Seriously, finding a good supplier is like find a needle in a hay stack. I have had my experiences where I have shelled out my hard earned money and have gotten crap. I have now learned my lesson. Be careful in trying something new. Sometimes it is better to be overly skeptical. Having a souce like the T-shirt Forum can help deter you away from the crap that has plagued the worldwide web.


----------



## L144S (Aug 5, 2011)

RC, I hear you. I pesonally am having trouble figuring how stones are graded. it seems to be some well kept secret. and just because it says Korean, does not mean it i a top grade.

I did order from them (20 with shipping), they emailed, sent shipping info etc. the tape was expencive. it seems like the super hold stuff. If I was shipping out transfers I would concider it sice the tae was so thick. the stones YES super cheap, a little inconsistant in color AND I had to pick though them. the other places I get my stones, they are more expencive but no picking. it is always a choice.


----------



## Rusty44 (Apr 28, 2008)

Thanks for the information ... I do pay more for my stones, but I know they are consistent and adhere very well. I looked at their website and there was no description at all other than color and size about the stones. If they are high quality, they would probably mention it. I'm all for a good deal, but quality is more important to me.


----------



## jasmynn (Sep 16, 2011)

So, do you think it would be ok to order only chrystal colored stones? When you say inconsistant, do you mean in color only, or in shape and glue? I can't go through the headache of picking stones. The color wouldn't really bother me, but the glue would drive me crazy!!

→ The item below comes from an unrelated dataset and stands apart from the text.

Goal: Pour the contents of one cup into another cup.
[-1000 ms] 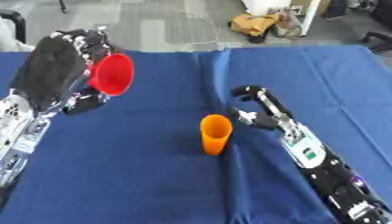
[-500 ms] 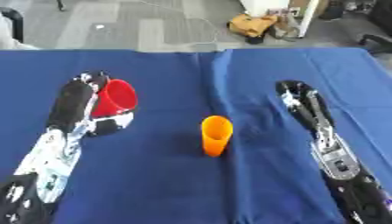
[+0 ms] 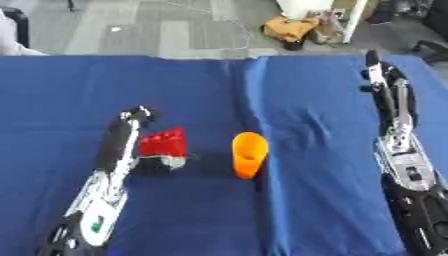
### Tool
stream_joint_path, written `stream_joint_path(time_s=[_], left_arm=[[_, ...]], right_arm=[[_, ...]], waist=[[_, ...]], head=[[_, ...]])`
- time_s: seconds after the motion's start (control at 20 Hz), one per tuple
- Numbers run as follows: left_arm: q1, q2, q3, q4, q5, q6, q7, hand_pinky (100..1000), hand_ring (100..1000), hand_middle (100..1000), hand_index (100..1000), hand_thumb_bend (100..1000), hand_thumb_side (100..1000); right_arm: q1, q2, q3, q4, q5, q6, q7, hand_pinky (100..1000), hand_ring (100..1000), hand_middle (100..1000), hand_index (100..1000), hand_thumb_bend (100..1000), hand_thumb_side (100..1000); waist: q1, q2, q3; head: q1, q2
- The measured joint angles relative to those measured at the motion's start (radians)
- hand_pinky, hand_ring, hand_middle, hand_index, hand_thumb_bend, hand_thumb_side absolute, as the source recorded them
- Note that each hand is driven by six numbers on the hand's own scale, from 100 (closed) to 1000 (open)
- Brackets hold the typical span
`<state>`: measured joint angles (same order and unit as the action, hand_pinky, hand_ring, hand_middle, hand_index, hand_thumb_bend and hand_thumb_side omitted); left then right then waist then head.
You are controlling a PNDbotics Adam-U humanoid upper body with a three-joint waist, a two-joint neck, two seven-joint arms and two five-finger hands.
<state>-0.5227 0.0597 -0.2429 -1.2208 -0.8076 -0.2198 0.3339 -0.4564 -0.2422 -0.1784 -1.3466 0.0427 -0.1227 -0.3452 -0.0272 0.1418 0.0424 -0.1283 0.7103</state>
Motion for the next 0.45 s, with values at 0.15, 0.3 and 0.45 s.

I'm about to place an order with shineartusa and colors from specialty-graphics.com since I'm ordering sticky flock from them anyway and need stones. I'm just wandering if I should not get their stones and just pay another shipping bill and just get the pellosa from shine-art, since the pricing is about the same. I wonder if there is a huge difference in quality from the two sites.


----------



## L144S (Aug 5, 2011)

there were some odd shapped stones for sure.


----------



## jasmynn (Sep 16, 2011)

Ok, thanks.
I received my order from shineartusa today. The stones are beautiful, especially the pelllosa, she said the new ones for just a tad bit more call premium pellosa were better. I don't know what the regular ones look like, but these look like swaroski. The crystal comes in premium, not the other colors.
Now I think they must have accidently sent me economy rhinestuds (octogons). The were really ugly. Very dull, almost rusted looking. I'm sending them back. I got the wrong size anyway, should have gotten 4mm instead of 3mm. Unfortunately they make you buy a minimum of 500 gross, so I couldn't even order a small amount to sample. Hopefully the new ones they send me will be of better quality. 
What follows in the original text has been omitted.